Hessen mit Getreideernte zufrieden

Hessisches Landeswappen Trotz widriger Witterungsbedingungen und entgegen eher pessimistischen Prognosen hat die Getreideernte 2011 für die hessischen Betriebe noch einigermaßen zufriedenstellende Erträge und Qualitäten gebracht. Das hat Hessens Landwirtschaftsministerin Lucia Puttrich mit Blick auf die vorläufigen amtlichen Druschergebnisse festgestellt. Mit einer Gesamtmenge von 1,99 Mio. t bei einem Durchschnittsertrag von 66,6 dt/ha handle es sich um eine von der Menge und Qualität her noch gute Ernte, die vom Gesamtaufkommen her nur um knapp 5 % unter dem Vorjahresergebnis liege und den bundesweiten Durchschnittsertrag um fast 3 dt/ha übertreffe, erklärte Puttrich. Damit sehe es in Hessen nicht so schlimm aus wie in anderen deutschen Regionen. Allerdings seien starke Schwankungen der Erntemengen, selbst innerhalb einer Region, festgestellt worden. „In der Aufwuchsphase zu trocken, in der Erntephase zu nass und am Schluss noch Starkniederschläge und teilweise Hagel - das waren Bedingungen, unter denen natürlich keine Spitzenernte zu erwarten war“, erläuterte die Ministerin. Dennoch könnten die vom Markt geforderten Qualitäten weitestgehend eingehalten werden.

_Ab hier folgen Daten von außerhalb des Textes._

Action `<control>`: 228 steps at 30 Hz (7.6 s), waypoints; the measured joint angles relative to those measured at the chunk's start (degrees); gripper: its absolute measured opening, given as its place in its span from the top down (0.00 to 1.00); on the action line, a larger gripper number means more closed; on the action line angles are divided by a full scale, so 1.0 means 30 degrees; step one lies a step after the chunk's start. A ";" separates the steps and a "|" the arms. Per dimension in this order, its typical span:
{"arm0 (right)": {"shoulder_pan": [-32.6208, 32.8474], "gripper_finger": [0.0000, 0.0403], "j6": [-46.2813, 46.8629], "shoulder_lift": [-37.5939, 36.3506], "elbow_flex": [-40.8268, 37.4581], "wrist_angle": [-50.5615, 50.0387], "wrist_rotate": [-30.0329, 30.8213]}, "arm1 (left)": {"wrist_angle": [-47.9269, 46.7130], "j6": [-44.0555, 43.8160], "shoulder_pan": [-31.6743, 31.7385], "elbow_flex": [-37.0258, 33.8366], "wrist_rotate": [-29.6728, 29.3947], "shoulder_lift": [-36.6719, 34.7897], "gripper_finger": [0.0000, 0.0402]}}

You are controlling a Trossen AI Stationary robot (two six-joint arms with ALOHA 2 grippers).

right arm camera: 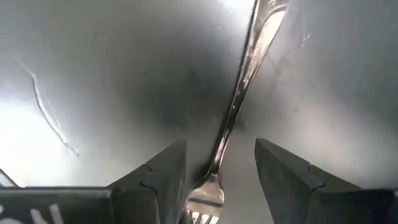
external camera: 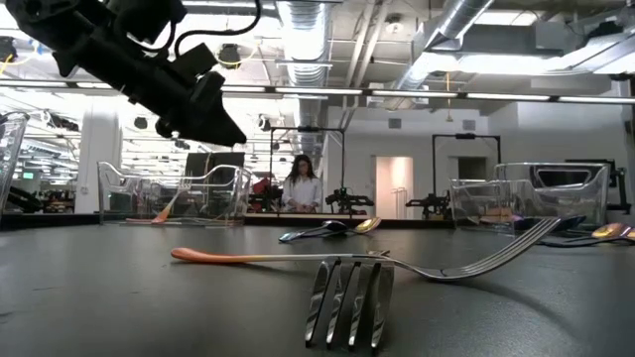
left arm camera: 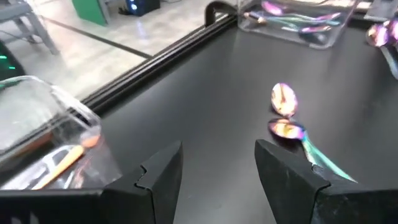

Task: Sort silverware by color (type)
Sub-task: Put the black fork into the bottom transparent bin

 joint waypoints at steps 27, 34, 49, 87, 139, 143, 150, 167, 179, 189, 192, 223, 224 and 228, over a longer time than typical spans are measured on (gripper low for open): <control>-0.0022 0.63 -0.0053 -0.0058 -0.1430 0.1622 -0.0136 | -0.0946 -0.0521 0.0040 0.0000 -0.2055 0.0000 0.53; -0.0894 0.67 -0.0575 0.0053 -0.0745 0.0305 -0.0255 | -0.1263 -0.1401 0.0040 0.0000 -0.2006 0.0000 0.53; -0.0237 0.50 0.2426 0.0029 -0.0453 -0.1212 -0.0577 | -0.1257 -0.2380 0.0040 0.0000 -0.1844 0.0000 0.53; -0.5586 0.99 0.0939 -0.0117 -0.1019 0.0909 2.2258 | 1.4233 0.1020 -0.3598 0.0771 0.7159 0.5120 0.53; -1.0949 0.75 -2.2167 -0.0197 -0.0721 1.7221 1.8229 | -1.5287 -0.3617 -0.8789 1.0520 -0.1366 0.2244 1.00; -1.2712 0.73 -2.2323 -0.0189 -0.0721 1.7202 1.7589 | -2.0158 -0.7967 -1.0498 1.2863 0.2012 0.0875 1.00; -1.5292 0.73 -2.2149 -0.0189 -0.0721 1.7228 1.3795 | -2.3517 -1.3695 -1.2698 1.4375 0.6811 -0.0195 1.00; -1.5526 0.73 -2.1871 -0.0182 -0.0729 1.5650 1.2976 | -2.5010 -2.3613 -1.7919 1.0705 1.0083 0.0511 0.99; -1.5583 0.73 -2.1883 -0.0175 -0.0729 1.5615 1.2910 | -2.2398 -2.5383 -1.7904 0.7614 1.2187 0.0211 0.62; -1.6058 0.73 -2.1867 -0.0168 -0.0729 1.4053 1.2979 | -2.7085 -2.6897 -1.7001 1.0446 0.7778 -0.1308 0.49; -1.6612 0.73 -2.1865 -0.0168 -0.0797 1.3738 1.2984 | -2.9400 -2.6960 -1.6474 1.1131 0.1985 -0.2001 0.50; -2.1035 0.73 -2.2469 -0.0160 -0.5435 1.8200 0.8536 | -1.3701 -0.4229 1.2890 0.5831 0.2628 0.1183 0.57; -2.1070 0.73 -2.2483 -0.0160 -0.5435 1.8214 0.8401 | -1.3443 -0.4392 1.3187 0.5821 0.2518 0.1664 0.57; -2.1150 0.73 -2.2531 -0.0160 -0.5428 1.7941 0.8386 | -1.3146 -0.4464 1.4204 0.5821 0.1305 0.3633 0.57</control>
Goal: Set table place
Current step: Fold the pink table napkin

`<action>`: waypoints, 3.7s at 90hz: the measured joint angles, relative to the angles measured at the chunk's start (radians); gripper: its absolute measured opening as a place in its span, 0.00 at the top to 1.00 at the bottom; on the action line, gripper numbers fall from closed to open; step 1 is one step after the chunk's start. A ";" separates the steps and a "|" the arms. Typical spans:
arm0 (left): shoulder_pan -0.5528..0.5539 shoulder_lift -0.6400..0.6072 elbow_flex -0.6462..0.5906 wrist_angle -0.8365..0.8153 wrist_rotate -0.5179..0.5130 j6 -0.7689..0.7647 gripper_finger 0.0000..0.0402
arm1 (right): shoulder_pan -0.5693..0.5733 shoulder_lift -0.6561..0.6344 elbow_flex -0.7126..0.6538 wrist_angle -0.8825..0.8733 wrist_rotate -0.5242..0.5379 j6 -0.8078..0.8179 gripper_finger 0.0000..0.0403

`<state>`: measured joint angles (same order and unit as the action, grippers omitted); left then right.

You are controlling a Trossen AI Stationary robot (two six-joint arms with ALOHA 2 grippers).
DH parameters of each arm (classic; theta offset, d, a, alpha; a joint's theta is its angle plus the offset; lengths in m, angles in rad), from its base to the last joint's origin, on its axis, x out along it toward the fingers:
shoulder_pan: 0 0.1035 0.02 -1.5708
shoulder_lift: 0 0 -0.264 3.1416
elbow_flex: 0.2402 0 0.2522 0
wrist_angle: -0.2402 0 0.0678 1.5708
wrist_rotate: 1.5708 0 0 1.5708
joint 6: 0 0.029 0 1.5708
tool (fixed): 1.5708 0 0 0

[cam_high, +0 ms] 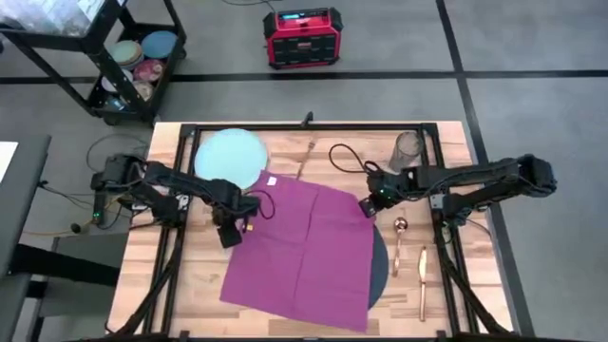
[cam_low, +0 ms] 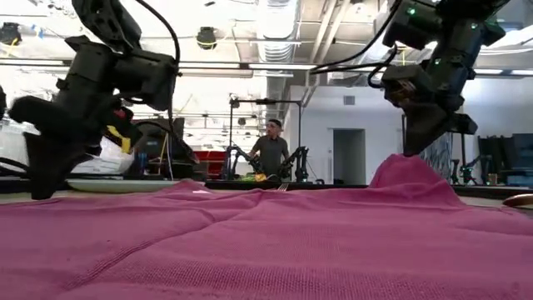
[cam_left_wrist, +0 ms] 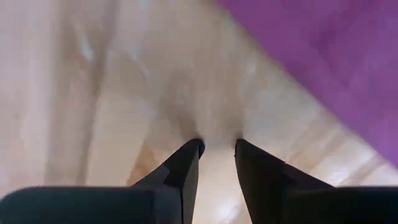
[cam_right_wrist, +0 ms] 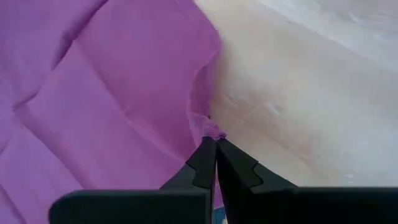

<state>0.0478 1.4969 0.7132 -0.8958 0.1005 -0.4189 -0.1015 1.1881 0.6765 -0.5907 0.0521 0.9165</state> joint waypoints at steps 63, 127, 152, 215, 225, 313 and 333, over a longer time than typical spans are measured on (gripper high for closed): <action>-0.349 -0.262 -0.113 0.414 0.121 -0.613 0.99 | -0.121 0.000 0.000 0.057 -0.005 -0.080 1.00; -0.463 -0.097 -0.157 0.290 0.174 -0.658 1.00 | -0.070 -0.021 0.000 0.024 -0.029 -0.041 1.00; -0.297 -0.215 -0.163 0.054 0.027 -0.530 1.00 | 0.039 -0.094 0.000 -0.019 -0.011 0.074 1.00; 0.161 -0.234 -0.161 0.150 -0.025 -0.123 1.00 | 0.514 -0.104 0.001 -0.028 0.164 0.595 1.00; 0.221 -0.234 -0.142 0.159 -0.032 -0.073 1.00 | 0.561 -0.104 0.001 -0.009 0.195 0.653 1.00; -0.091 -0.212 0.109 0.495 -0.083 -0.408 1.00 | 0.093 -0.087 0.022 0.103 0.144 0.062 0.89; -0.273 0.005 0.109 0.799 -0.114 -0.655 1.00 | -0.142 0.015 0.022 0.272 -0.098 -0.200 1.00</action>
<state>-0.2257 1.5016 0.8223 -0.0971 -0.0136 -1.0737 -0.2439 1.2036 0.6983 -0.3189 -0.0457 0.7168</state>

Beim Winterraps sei der Ertrag mit 32 dt/ha um fast 20 % niedriger als im vergangenen Jahr und um gut 17 % geringer als im Durchschnitt der letzten Jahre ausgefallen, führte Puttrich aus. Hier hätten sich die schlechten Aussaatbedingungen im Herbst 2010 sowie die Trockenheit im Frühjahr und Frühsommer dieses Jahres besonders ausgewirkt, was im gesamten Bundesgebiet zu geringeren Rapserträgen geführt habe. Die Futterversorgung der hessischen Tierhaltungsbetriebe sieht die Ministerin weitestgehend gesichert, auch wenn es hier aufgrund der zunächst fehlenden und dann dauerhaft einsetzenden Niederschläge zu Problemen und deutlichen Mindererträgen kam. Daher seien die Preise für Heu teilweise um bis zu 50 % gegenüber 2010 gestiegen.